JAKARTA, Cobisnis.com – Seorang hakim federal di Amerika Serikat pada Sabtu (4/10) memblokir sementara langkah Presiden Donald Trump untuk mengerahkan 200 pasukan Garda Nasional Oregon ke kota Portland, hingga gugatan hukum terkait kebijakan tersebut selesai diproses di pengadilan.
Putusan yang dikeluarkan oleh Hakim Distrik AS Karin Immergut di Portland ini menjadi pukulan bagi Trump, yang berupaya mengirim pasukan militer ke sejumlah kota yang ia sebut “tidak tertib” meski ditentang para pemimpin dari Partai Demokrat.
Immergut yang ironisnya merupakan hakim yang diangkat Trump pada masa jabatan pertamanya menilai tidak ada bukti bahwa protes baru-baru ini di Portland telah mencapai tingkat pemberontakan atau secara serius mengganggu penegakan hukum. Ia menunda pengerahan pasukan setidaknya hingga 18 Oktober mendatang.
“Penilaian Presiden jelas tidak sesuai dengan fakta di lapangan,” tulis Immergut dalam keputusannya.
Menurut pengacara negara bagian Oregon, unjuk rasa di kota tersebut justru “kecil dan damai”, dengan hanya 25 penangkapan pada pertengahan Juni dan tidak ada penangkapan dalam lebih dari tiga bulan terakhir.
Gedung Putih melalui juru bicara Abigail Jackson menyatakan akan mengajukan banding. “Presiden Trump menjalankan kewenangan hukum untuk melindungi aset dan petugas federal di Portland setelah kerusuhan yang disertai kekerasan. Kami yakin keputusan ini akan dibatalkan di pengadilan yang lebih tinggi,” ujarnya.
Wali Kota Portland, Keith Wilson, menegaskan dalam konferensi pers bahwa kotanya aman dan menilai narasi tentang kekacauan hanyalah rekayasa politik.
Sementara itu, gugatan hukum yang diajukan Jaksa Agung Oregon, Dan Rayfield, menuduh Trump melanggar hukum federal serta hak kedaulatan negara bagian.
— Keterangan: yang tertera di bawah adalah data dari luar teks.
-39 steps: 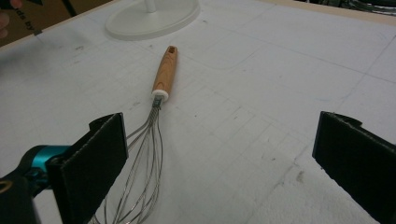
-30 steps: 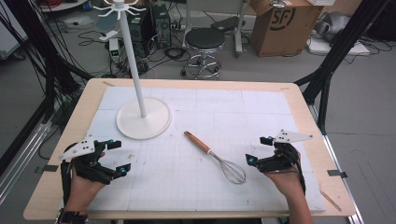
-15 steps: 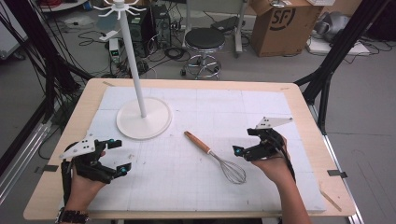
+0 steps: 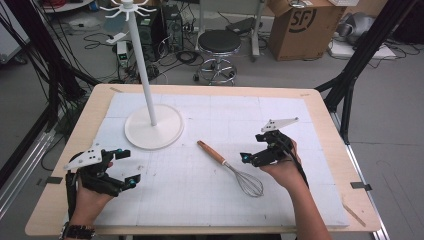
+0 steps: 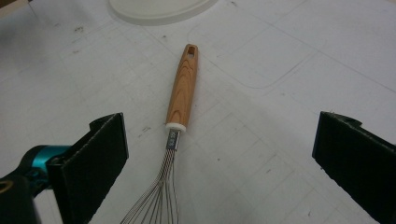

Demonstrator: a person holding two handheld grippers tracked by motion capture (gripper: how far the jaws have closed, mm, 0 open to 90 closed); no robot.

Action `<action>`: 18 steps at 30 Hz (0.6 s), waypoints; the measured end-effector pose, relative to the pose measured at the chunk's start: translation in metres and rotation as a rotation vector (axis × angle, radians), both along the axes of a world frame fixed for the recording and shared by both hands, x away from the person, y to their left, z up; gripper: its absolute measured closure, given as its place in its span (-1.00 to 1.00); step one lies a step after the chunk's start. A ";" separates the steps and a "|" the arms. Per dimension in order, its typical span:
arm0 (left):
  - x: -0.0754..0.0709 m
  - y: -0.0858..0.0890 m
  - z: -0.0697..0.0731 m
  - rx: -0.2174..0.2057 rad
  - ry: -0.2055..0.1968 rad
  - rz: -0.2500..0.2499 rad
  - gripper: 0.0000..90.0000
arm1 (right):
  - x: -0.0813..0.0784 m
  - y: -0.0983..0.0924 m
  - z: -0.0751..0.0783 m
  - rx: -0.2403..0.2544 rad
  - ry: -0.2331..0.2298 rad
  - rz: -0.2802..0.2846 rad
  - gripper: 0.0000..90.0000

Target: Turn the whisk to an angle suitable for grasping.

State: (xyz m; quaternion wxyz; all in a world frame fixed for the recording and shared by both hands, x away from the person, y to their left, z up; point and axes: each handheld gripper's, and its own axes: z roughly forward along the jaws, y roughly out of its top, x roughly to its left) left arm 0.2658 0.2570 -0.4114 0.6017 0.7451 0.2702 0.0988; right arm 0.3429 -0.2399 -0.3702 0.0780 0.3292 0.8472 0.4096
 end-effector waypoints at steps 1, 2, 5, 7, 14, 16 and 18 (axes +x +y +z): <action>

Ia menilai keputusan mengirim pasukan Garda Nasional ke kota-kota yang dipimpin Demokrat, seperti Portland, merupakan pelanggaran terhadap Amandemen ke-10 Konstitusi AS.
Immergut menambahkan bahwa meskipun presiden memiliki kewenangan luas dalam keputusan militer, “ia tidak dapat mengabaikan fakta di lapangan.” Ia memperingatkan bahwa menerima argumen Trump berarti membiarkan presiden “mengirim pasukan ke mana saja, kapan saja,” yang berpotensi mengaburkan batas antara kekuasaan sipil dan militer di Amerika Serikat.